## Exercise objective
Only the closing part of the listing is wanted: reproduce exactly the line containing "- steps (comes" and all lines below it.

━━━━

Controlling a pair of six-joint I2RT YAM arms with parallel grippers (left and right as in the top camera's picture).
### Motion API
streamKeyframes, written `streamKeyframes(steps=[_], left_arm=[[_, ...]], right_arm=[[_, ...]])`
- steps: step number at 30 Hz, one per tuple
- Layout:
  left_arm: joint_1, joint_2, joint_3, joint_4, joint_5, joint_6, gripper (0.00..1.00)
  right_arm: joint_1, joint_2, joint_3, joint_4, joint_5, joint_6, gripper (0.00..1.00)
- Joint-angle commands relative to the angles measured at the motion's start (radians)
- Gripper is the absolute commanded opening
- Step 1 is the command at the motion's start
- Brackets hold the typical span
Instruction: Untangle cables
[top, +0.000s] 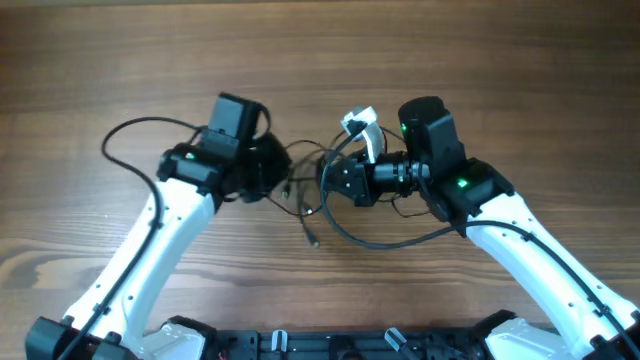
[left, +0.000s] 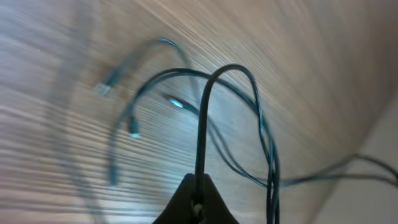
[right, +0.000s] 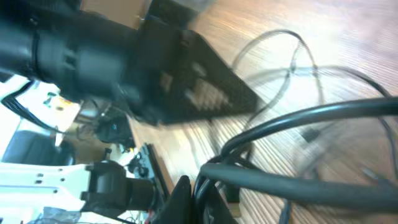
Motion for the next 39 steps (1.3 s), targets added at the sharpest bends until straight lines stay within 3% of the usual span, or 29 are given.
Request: streamKeyframes(steps=[1, 4, 6, 9, 12, 16, 19, 20, 22, 23, 24, 25, 26, 28, 29, 30, 31, 34, 37, 39], left_arm=[[0.124, -0.003, -0.006, 0.000, 0.044, -0.038, 0.04], [0.178, -0.011, -0.006, 0.115, 0.214, 0.007, 0.04], [0.180, -0.011, -0.006, 0.132, 0.208, 0.030, 0.04], [0.180, -0.011, -0.006, 0.011, 0.008, 0.029, 0.04], [0.180, -0.011, -0.006, -0.087, -0.133, 0.029, 0.04], [0.180, -0.011, -0.006, -0.144, -0.237, 0.024, 0.04], [0.180, -0.011, -0.006, -0.137, -0.256, -0.004, 0.04], [0.180, -0.011, -0.006, -0.135, -0.255, -0.035, 0.10], [0.180, -0.011, -0.006, -0.135, -0.223, -0.078, 0.63], [0.180, -0.011, -0.006, -0.135, -0.191, -0.080, 0.86], [0.179, -0.011, -0.006, -0.135, -0.162, -0.079, 1.00], [0.177, -0.011, -0.006, -0.137, -0.136, -0.079, 1.00], [0.173, -0.011, -0.006, -0.138, -0.114, -0.079, 1.00], [0.155, -0.011, -0.006, -0.120, -0.061, -0.053, 1.00], [0.141, -0.011, -0.006, -0.098, -0.028, -0.015, 1.00], [0.109, -0.011, -0.006, -0.060, 0.010, 0.037, 1.00], [0.072, -0.011, -0.006, -0.032, 0.010, 0.058, 1.00], [-0.065, -0.008, -0.006, 0.058, -0.031, 0.064, 0.84], [-0.198, 0.015, -0.006, 0.116, -0.144, 0.045, 0.81], [-0.251, 0.047, -0.006, 0.123, -0.193, -0.046, 0.72]], right_arm=[[-0.006, -0.004, 0.008, -0.109, 0.237, 0.043, 0.04], [-0.001, 0.010, -0.005, -0.170, 0.449, 0.107, 0.04], [-0.001, 0.019, -0.007, -0.187, 0.503, 0.147, 0.04], [-0.001, 0.019, -0.007, -0.258, 0.623, 0.138, 0.04], [-0.001, 0.019, -0.007, -0.411, 0.874, 0.149, 0.08], [-0.001, 0.019, -0.007, -0.595, 1.163, 0.299, 0.13], [-0.007, 0.019, -0.007, -0.598, 1.137, 0.327, 0.13], [-0.006, 0.019, -0.007, -0.552, 1.050, 0.318, 0.04], [-0.006, 0.019, -0.007, -0.475, 0.912, 0.294, 0.05], [-0.006, 0.019, -0.007, -0.420, 0.839, 0.266, 0.05], [-0.006, 0.019, -0.007, -0.367, 0.766, 0.238, 0.09], [-0.006, 0.019, -0.007, -0.311, 0.695, 0.211, 0.21], [-0.006, 0.019, -0.007, -0.272, 0.661, 0.201, 0.41], [-0.007, 0.019, -0.007, -0.251, 0.674, 0.189, 0.58], [-0.007, 0.019, -0.007, -0.258, 0.700, 0.212, 0.83], [-0.008, 0.019, -0.007, -0.270, 0.729, 0.290, 0.90], [-0.014, 0.019, -0.007, -0.282, 0.748, 0.376, 0.93], [-0.064, 0.019, -0.007, -0.302, 0.781, 0.560, 1.00], [-0.181, 0.019, -0.007, -0.319, 0.777, 0.588, 1.00], [-0.262, 0.019, -0.007, -0.355, 0.772, 0.581, 1.00]])
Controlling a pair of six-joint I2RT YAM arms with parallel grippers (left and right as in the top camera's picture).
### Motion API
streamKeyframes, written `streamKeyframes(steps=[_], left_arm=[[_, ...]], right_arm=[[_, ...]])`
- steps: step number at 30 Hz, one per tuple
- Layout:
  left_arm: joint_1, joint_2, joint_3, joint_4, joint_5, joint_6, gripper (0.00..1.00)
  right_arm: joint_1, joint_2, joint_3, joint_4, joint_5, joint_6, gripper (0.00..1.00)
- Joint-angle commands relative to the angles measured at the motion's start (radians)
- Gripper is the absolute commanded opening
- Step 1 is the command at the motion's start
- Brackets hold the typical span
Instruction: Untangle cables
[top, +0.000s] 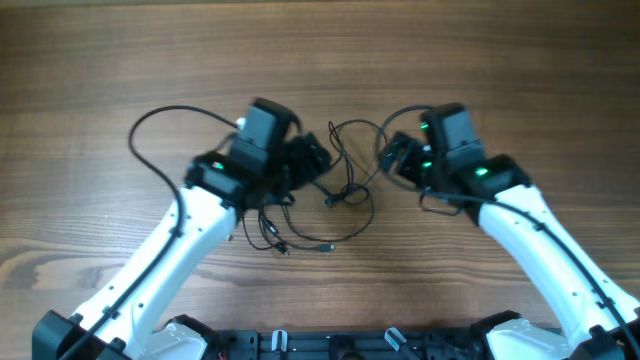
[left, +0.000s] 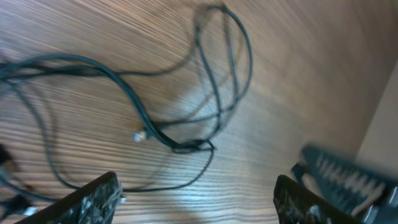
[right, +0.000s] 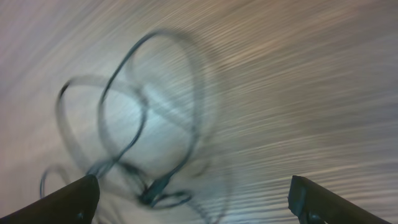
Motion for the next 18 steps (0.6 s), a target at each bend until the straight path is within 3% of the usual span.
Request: streamKeyframes(steps=[1, 5, 10, 15, 18], left_arm=[[-0.091, 0.063, -0.003, 0.013, -0.107, -0.114, 0.64], [-0.158, 0.157, -0.003, 0.013, -0.100, -0.254, 0.49], [-0.256, 0.277, -0.003, 0.059, -0.109, -0.387, 0.58], [-0.314, 0.363, -0.003, 0.062, -0.201, -0.648, 0.49], [-0.342, 0.396, -0.003, 0.062, -0.278, -0.715, 0.50]], right_arm=[[-0.143, 0.006, 0.001, -0.054, 0.021, 0.061, 1.00], [-0.269, 0.006, 0.001, -0.069, 0.018, -0.092, 1.00], [-0.332, 0.008, 0.001, -0.061, 0.021, -0.148, 1.00], [-0.332, 0.008, 0.001, -0.068, 0.021, -0.185, 1.00], [-0.332, 0.008, 0.001, -0.080, 0.021, -0.208, 1.00]])
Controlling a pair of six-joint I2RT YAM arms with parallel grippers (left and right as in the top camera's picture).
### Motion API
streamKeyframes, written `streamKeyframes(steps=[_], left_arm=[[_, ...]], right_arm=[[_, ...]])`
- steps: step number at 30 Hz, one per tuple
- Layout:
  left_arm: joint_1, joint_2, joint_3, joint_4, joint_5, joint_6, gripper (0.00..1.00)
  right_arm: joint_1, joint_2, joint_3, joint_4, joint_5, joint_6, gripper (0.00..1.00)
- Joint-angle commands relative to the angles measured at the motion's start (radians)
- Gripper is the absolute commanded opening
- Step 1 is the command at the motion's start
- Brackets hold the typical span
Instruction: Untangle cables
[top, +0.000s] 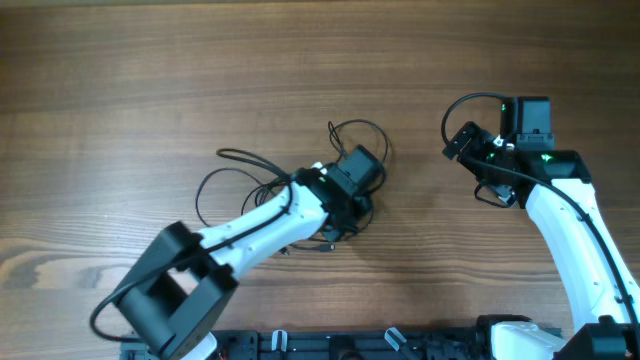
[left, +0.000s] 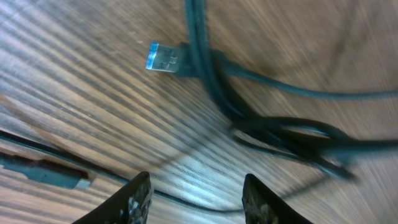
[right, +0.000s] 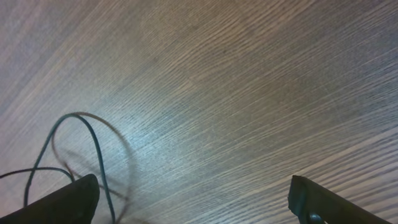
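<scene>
A tangle of thin black cables (top: 300, 205) lies mid-table, with loops (top: 357, 133) reaching toward the far side. My left gripper (top: 357, 188) hangs low over the tangle's right part, open. In the left wrist view the left gripper (left: 198, 200) has a thin cable (left: 205, 202) running across the gap between its fingers. A USB plug (left: 163, 59) and a knot of strands (left: 292, 137) lie just ahead. My right gripper (top: 459, 142) stands off to the right, open and empty. The right wrist view shows only one cable loop (right: 93, 143) at its left.
The wood table (top: 150, 80) carries nothing else. A second connector (left: 59, 173) lies at the lower left of the left wrist view. The right arm's own cable (top: 470, 105) arches above its wrist.
My left gripper moved right and down onto the tangle, now close above the strands. My right gripper moved right, away from the cables. Both stayed open.
At first my right gripper was shut on a thick cable bundle while the left stood open beside it. Then both were shut on cables. Later both were open with the cables spread on the table. Now the left is low over them and the right is withdrawn.
</scene>
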Motion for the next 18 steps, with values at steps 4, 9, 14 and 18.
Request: streamKeyframes(steps=[4, 9, 14, 18], left_arm=[[-0.045, 0.048, -0.003, 0.031, -0.240, -0.153, 0.59], [-0.045, 0.058, -0.003, 0.089, -0.266, -0.153, 0.46], [-0.045, 0.103, -0.003, 0.127, -0.267, -0.153, 0.35], [-0.045, 0.122, -0.003, 0.140, -0.267, -0.153, 0.31]], right_arm=[[-0.002, 0.008, 0.001, -0.009, 0.010, -0.060, 1.00], [-0.002, 0.013, 0.001, -0.008, 0.010, -0.061, 1.00], [-0.002, 0.030, 0.001, -0.005, 0.010, -0.061, 1.00], [-0.002, 0.036, 0.001, -0.005, 0.010, -0.061, 1.00]])
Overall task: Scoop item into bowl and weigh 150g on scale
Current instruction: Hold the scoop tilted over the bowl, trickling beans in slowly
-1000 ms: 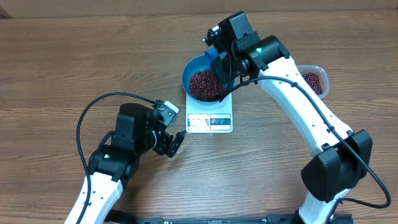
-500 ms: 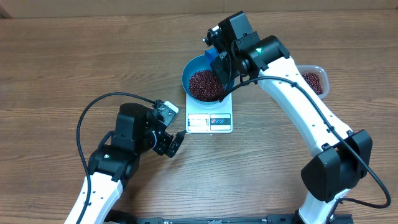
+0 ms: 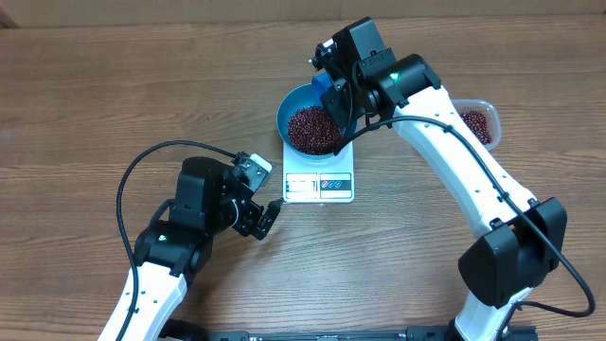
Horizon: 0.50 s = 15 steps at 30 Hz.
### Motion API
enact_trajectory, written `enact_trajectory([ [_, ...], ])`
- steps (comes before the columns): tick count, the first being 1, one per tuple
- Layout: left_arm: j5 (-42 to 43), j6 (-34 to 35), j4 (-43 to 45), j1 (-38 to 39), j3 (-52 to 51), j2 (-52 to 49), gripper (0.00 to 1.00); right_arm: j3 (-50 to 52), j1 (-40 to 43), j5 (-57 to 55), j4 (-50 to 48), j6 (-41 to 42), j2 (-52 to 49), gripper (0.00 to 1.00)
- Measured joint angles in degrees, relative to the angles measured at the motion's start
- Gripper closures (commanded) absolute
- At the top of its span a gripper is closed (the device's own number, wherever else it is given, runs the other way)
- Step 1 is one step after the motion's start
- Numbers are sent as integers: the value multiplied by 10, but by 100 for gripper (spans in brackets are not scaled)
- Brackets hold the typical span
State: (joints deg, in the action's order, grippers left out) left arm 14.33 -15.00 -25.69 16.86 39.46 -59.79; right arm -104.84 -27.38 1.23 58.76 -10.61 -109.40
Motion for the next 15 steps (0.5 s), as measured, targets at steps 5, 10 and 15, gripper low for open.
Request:
enact_trajectory([
  [5,0,0,0,0,0,0,1,0,0,0,0,-6,0,96],
  [10,0,0,0,0,0,0,1,0,0,0,0,-13,0,96],
  [15,0,0,0,0,0,0,1,0,0,-5,0,-19,0,96],
])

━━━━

## Answer for this exercise
- steps (comes before the columns): tick count, the first being 1, one per tuple
- Layout: left_arm: j5 (-42 to 43), j6 (-34 to 35), j4 (-43 to 45), j1 (-38 to 39), j3 (-52 to 51), j2 (-52 to 49), gripper (0.00 to 1.00); right_arm: j3 (-50 to 52), j1 (-40 to 43), j5 (-57 to 55), j4 (-50 to 48), j6 (-41 to 42), j2 (-52 to 49), gripper (0.00 to 1.00)
- Measured joint angles in degrees, relative to the angles measured at the motion's start
- Gripper closures (commanded) absolute
- At the top of its span a gripper is closed (the device's own number, wherever else it is given, runs the other way)
- Step 1 is one step after the motion's start
- Numbers are sent as integers: the value multiplied by 10, but by 100 for gripper (spans in brackets are not scaled)
- Brackets hold the typical span
State: (joints deg, in the action's order, grippers left out) left arm 14.33 -15.00 -25.69 16.86 39.46 -59.79; right arm -104.84 -27.38 1.23 58.76 -10.61 -109.40
Motion for the next 15 steps (0.5 s), as measured, targets at steps 5, 10 and 15, gripper low for open.
Request:
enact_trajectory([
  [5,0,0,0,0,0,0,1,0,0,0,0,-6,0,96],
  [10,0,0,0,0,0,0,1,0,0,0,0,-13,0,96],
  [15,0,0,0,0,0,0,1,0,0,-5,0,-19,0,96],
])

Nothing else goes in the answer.